* [PROBLEM] Every line from the start of the listing below through the line that contains "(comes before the" is to be reproduced word for word.

* [DATA BELOW]
· · · ·
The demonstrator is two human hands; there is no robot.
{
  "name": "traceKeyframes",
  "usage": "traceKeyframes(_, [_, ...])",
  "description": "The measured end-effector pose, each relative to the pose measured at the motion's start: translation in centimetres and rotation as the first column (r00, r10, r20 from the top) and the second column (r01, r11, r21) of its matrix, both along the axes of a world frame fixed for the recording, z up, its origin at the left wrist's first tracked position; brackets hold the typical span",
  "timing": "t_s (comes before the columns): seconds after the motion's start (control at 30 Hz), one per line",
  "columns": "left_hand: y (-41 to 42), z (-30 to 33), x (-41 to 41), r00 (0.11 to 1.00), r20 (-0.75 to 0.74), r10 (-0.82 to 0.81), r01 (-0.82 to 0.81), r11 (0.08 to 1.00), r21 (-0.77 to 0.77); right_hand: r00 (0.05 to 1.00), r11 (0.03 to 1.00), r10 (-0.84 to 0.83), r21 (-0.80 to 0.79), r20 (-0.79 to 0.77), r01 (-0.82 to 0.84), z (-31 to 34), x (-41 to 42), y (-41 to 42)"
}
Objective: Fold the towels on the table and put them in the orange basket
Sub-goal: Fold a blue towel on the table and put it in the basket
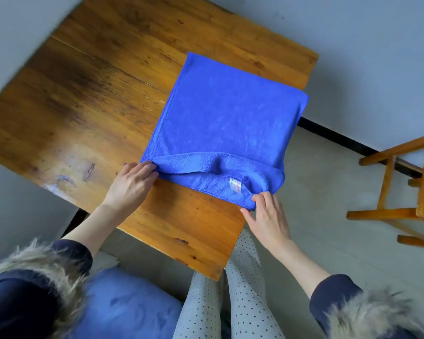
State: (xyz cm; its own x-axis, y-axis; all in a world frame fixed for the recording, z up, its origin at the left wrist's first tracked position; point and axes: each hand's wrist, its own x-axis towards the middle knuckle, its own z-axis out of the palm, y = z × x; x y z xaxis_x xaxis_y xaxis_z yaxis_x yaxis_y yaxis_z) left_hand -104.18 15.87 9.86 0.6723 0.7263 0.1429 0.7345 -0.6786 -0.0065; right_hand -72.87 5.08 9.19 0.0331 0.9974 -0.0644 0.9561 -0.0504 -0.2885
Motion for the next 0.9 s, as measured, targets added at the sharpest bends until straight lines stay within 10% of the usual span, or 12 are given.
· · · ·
* [ANSWER TO THIS TASK]
The demonstrator is two human hands; there is no robot.
{
  "name": "traceKeyframes",
  "usage": "traceKeyframes(_, [_, ...])",
  "description": "The measured end-effector pose, each relative to the pose measured at the motion's start: translation in centimetres and rotation as the first column (r00, r10, r20 from the top) and the second column (r01, r11, r21) of its matrix, both along the axes of a world frame fixed for the recording, z up, its origin at the left wrist's first tracked position; brackets hold the typical span",
  "timing": "t_s (comes before the columns): seconds after the motion's start (control at 30 Hz), one per line",

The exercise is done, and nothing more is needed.